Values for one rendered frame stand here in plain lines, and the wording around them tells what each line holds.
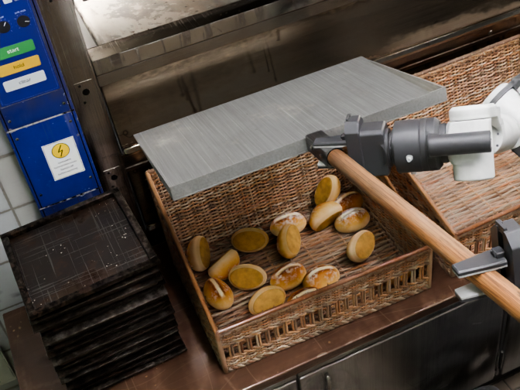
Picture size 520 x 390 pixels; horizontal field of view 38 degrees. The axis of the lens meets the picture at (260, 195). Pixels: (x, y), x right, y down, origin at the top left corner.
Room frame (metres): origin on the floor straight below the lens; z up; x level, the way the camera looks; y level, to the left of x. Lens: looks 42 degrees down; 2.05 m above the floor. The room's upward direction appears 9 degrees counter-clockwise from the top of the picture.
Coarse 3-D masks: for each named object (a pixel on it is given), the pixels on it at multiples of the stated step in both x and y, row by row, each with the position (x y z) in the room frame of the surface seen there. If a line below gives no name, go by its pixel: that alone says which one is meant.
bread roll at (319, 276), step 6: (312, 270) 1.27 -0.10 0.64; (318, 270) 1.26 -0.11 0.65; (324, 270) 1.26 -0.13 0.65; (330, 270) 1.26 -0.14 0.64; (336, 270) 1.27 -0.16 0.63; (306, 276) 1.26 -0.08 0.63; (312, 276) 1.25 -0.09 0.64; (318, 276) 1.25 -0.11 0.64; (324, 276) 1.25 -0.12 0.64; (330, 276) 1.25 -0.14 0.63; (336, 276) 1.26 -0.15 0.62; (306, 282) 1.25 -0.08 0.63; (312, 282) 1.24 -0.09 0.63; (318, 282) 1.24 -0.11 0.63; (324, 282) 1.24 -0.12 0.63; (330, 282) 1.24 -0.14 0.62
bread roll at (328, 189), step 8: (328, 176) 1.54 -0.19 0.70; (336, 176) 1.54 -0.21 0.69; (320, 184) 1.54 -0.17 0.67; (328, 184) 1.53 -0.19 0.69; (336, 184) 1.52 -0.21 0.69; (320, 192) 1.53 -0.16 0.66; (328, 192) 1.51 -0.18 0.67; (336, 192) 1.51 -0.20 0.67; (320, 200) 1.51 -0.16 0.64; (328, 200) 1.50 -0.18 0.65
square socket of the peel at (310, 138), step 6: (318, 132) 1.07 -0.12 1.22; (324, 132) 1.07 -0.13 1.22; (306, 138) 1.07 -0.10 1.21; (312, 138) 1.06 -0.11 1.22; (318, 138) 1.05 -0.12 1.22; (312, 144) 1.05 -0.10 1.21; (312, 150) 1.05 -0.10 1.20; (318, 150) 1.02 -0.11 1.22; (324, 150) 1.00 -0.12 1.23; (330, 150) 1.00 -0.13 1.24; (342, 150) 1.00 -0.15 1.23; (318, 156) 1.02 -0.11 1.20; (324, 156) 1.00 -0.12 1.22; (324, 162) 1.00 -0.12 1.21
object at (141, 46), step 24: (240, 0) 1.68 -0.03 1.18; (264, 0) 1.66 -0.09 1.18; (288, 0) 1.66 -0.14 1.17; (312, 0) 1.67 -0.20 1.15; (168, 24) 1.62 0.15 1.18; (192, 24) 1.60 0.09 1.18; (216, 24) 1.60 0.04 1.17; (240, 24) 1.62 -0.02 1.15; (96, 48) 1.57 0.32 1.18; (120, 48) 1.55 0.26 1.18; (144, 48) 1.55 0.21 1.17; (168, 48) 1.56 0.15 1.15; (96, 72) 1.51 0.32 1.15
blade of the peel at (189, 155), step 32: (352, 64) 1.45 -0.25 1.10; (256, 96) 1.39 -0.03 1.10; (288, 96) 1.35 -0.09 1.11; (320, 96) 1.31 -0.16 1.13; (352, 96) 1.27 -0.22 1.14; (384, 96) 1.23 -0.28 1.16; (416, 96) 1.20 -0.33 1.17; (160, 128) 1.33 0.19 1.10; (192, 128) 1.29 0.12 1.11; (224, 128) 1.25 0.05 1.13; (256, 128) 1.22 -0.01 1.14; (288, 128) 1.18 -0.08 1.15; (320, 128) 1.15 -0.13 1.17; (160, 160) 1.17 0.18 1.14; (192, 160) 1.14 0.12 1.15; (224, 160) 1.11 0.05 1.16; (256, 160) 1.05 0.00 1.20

→ What the task asks:
Retype exactly the lines above, from the one with "Picture size 520" through the one with "Coarse 3-D masks: for", inclusive.

→ Solution for this exercise:
Picture size 520 x 390 pixels; horizontal field of view 38 degrees. The axis of the lens meets the picture at (260, 195). Pixels: (x, y), x right, y down, origin at the top left corner.
Room frame (metres): origin on the floor straight below the lens; z up; x level, the way the camera looks; y level, to the left of x. Lens: looks 42 degrees down; 2.05 m above the floor. The room's upward direction appears 9 degrees counter-clockwise from the top of the picture.
Coarse 3-D masks: for each named object (a pixel on it is given), the pixels on it at multiples of the stated step in both x and y, row by row, each with the position (x y z) in the room frame of the surface seen there. If a line below gives no name, go by its pixel: that alone says which one is meant.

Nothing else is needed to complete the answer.